[[ GIVEN DATA, beginning ]]
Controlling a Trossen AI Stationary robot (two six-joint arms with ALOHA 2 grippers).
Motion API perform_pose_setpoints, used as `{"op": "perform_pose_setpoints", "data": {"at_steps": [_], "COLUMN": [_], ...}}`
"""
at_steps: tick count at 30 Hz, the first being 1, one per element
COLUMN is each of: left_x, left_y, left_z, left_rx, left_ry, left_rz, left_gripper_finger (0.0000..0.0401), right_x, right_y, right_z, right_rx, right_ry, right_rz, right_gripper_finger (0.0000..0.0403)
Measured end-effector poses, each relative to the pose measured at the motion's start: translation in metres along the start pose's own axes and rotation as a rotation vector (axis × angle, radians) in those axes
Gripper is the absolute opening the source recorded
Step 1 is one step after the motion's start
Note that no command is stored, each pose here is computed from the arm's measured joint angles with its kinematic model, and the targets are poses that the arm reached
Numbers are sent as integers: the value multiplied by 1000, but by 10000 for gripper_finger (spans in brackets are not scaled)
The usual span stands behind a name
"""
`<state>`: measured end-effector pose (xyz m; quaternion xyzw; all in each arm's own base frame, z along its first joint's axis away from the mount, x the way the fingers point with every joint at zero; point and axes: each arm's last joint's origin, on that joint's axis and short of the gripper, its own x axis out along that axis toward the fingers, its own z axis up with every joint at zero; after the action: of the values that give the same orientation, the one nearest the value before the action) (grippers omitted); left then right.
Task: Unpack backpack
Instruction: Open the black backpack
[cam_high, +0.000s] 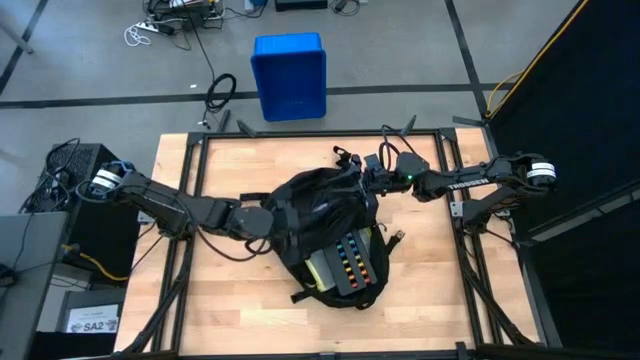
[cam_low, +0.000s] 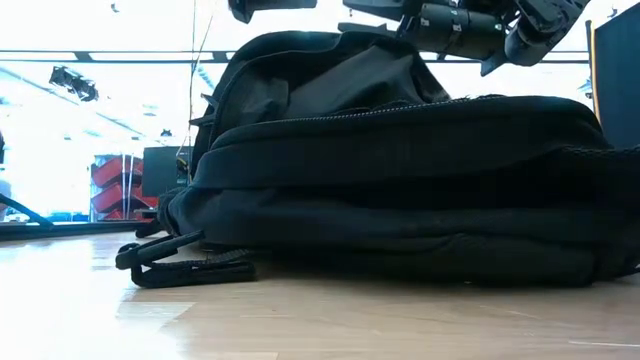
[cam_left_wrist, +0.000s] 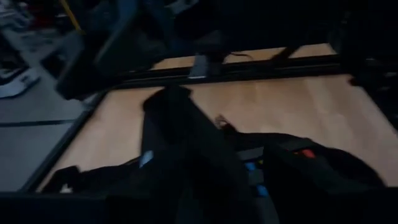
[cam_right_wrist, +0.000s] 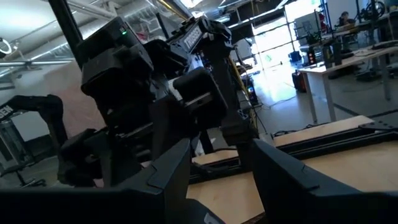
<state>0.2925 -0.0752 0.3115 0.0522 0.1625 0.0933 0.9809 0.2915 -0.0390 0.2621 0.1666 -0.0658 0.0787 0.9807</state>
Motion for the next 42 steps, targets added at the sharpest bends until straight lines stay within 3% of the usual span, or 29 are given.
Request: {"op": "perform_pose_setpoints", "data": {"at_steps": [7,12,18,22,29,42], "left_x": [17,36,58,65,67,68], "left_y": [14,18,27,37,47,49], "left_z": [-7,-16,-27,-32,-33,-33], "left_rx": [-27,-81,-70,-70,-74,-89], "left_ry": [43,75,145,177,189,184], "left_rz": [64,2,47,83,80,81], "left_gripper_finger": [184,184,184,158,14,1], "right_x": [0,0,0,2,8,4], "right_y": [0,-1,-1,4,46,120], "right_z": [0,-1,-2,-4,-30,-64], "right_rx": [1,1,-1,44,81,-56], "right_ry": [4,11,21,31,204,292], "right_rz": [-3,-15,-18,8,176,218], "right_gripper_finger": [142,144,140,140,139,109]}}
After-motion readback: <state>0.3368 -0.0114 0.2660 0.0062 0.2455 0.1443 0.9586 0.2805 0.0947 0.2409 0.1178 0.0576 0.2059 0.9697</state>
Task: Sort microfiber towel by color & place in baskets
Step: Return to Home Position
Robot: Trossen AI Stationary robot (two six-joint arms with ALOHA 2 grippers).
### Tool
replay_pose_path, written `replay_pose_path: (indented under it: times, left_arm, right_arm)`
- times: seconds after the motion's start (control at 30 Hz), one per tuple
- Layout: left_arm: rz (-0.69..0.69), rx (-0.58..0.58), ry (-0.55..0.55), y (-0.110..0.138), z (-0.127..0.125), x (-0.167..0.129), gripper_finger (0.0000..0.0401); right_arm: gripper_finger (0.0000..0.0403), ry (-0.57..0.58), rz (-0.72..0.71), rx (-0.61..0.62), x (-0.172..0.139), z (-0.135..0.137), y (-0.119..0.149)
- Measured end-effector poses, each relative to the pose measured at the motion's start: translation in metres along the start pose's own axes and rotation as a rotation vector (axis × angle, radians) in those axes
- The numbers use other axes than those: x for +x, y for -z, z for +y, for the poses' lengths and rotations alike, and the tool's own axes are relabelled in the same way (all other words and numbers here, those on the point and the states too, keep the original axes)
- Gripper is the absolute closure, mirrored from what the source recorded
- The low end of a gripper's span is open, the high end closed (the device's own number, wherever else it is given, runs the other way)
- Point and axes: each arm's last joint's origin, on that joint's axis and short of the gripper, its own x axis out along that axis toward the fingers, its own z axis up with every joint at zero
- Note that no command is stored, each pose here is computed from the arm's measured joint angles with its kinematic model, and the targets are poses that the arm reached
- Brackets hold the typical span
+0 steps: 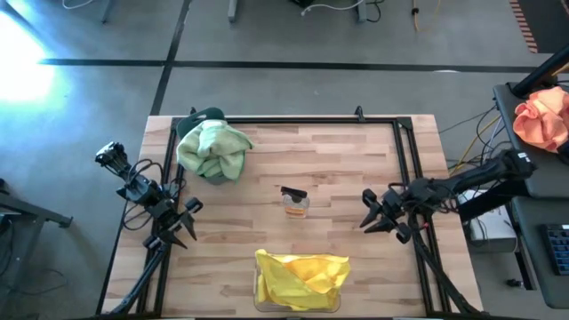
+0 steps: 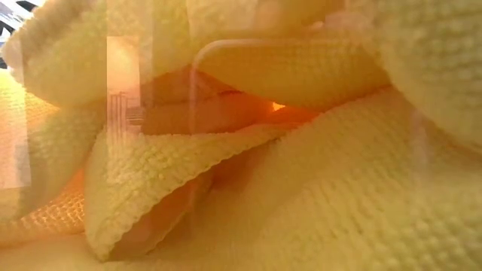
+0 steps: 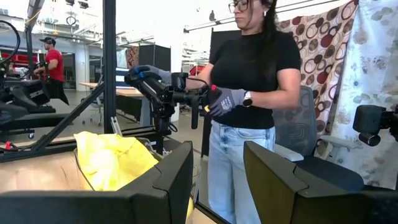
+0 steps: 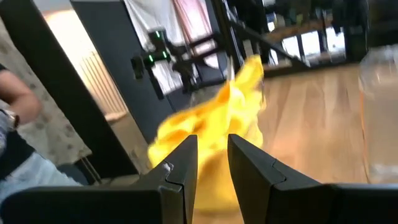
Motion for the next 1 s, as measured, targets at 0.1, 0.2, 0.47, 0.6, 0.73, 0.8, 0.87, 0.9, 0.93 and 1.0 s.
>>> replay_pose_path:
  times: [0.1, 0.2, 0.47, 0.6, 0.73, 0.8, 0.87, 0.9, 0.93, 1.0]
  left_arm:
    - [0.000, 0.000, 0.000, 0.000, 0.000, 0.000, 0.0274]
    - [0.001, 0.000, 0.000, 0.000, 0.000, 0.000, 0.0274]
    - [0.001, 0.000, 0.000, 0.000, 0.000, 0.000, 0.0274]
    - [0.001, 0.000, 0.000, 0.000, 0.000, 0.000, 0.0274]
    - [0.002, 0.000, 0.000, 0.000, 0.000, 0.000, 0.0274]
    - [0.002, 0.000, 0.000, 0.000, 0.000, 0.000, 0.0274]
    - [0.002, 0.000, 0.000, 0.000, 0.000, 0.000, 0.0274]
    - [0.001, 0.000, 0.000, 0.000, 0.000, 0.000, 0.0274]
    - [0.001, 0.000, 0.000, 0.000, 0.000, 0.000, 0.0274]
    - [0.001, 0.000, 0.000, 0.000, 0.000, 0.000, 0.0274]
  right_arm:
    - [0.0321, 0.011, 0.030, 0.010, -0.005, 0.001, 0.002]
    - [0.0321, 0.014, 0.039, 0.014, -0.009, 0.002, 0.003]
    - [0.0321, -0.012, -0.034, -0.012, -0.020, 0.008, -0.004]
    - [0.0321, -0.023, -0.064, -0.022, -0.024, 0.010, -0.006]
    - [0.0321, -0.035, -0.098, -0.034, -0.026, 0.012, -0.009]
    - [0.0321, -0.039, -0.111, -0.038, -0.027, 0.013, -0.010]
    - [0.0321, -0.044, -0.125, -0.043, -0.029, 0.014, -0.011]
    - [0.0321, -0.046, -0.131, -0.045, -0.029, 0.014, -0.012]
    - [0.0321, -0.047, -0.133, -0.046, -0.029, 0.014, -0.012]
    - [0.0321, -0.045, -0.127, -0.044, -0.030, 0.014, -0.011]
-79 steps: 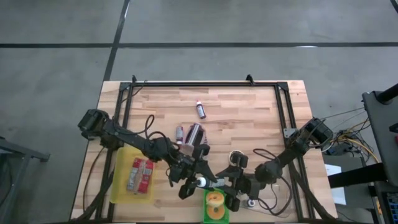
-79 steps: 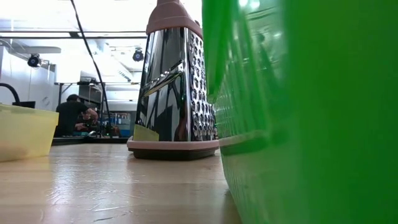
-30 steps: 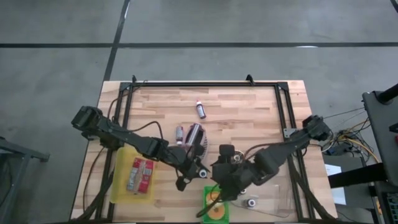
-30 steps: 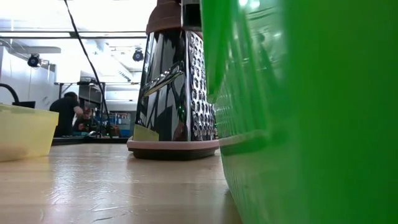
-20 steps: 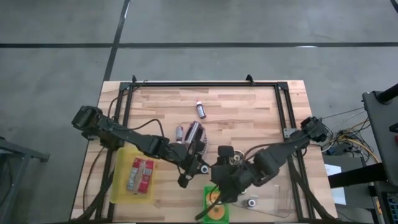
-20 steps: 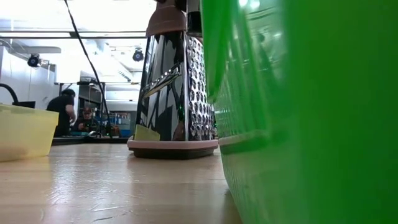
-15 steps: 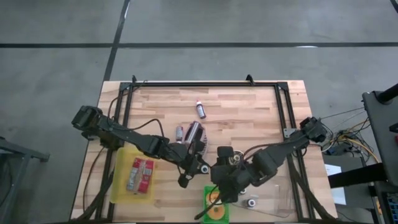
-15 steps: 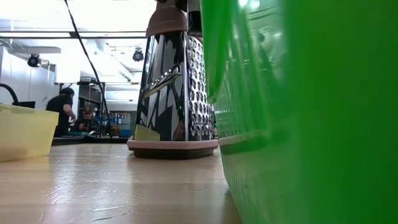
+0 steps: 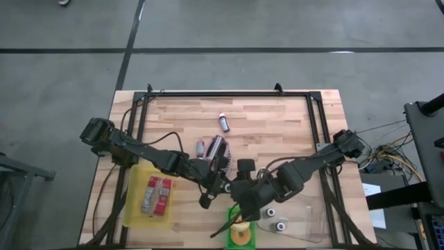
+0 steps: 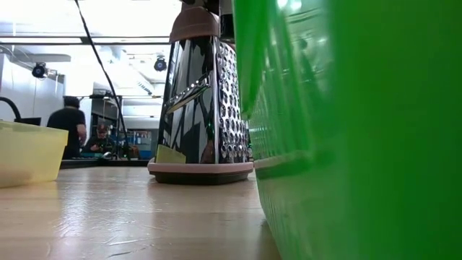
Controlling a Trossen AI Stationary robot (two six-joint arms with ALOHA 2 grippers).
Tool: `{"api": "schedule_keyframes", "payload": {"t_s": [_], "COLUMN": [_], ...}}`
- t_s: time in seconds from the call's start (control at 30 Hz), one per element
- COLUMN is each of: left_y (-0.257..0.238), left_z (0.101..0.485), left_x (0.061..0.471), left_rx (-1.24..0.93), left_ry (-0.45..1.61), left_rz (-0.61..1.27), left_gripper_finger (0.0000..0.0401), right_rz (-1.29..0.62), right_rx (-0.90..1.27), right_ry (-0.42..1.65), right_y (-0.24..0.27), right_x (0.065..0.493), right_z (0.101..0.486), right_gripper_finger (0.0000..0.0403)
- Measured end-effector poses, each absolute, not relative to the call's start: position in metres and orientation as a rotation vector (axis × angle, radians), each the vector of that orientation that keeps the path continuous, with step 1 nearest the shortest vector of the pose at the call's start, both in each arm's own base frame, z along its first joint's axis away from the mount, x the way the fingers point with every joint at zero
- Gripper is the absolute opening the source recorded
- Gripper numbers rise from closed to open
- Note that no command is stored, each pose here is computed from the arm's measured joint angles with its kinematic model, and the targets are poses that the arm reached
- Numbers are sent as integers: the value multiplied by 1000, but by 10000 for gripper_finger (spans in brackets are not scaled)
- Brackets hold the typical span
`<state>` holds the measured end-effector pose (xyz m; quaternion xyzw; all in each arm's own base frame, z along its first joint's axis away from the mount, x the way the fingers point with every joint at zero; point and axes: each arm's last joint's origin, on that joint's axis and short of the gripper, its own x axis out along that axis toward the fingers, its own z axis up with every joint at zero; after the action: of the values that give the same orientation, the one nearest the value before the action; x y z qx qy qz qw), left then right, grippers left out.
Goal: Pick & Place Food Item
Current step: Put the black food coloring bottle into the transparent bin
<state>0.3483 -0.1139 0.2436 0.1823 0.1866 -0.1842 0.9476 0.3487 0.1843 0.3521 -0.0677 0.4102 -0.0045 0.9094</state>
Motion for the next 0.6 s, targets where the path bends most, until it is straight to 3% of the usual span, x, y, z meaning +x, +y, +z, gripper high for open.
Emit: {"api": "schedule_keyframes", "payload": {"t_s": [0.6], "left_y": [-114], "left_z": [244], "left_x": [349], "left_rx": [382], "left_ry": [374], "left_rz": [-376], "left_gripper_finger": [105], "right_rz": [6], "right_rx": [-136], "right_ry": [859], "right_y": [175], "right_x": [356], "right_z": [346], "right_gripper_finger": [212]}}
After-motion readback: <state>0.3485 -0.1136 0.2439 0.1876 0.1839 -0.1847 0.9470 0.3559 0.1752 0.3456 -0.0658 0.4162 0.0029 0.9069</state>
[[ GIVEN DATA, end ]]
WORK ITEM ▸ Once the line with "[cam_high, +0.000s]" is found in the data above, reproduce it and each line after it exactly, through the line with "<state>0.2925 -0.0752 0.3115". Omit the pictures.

OUTPUT BELOW ▸
[cam_high, +0.000s] 
[cam_low, +0.000s] 
[cam_left_wrist, +0.000s] 
[cam_right_wrist, +0.000s] 
<state>0.2925 -0.0752 0.3115 0.0522 0.1625 0.0933 0.9809 0.2915 -0.0390 0.2621 0.1666 -0.0658 0.0787 0.9807</state>

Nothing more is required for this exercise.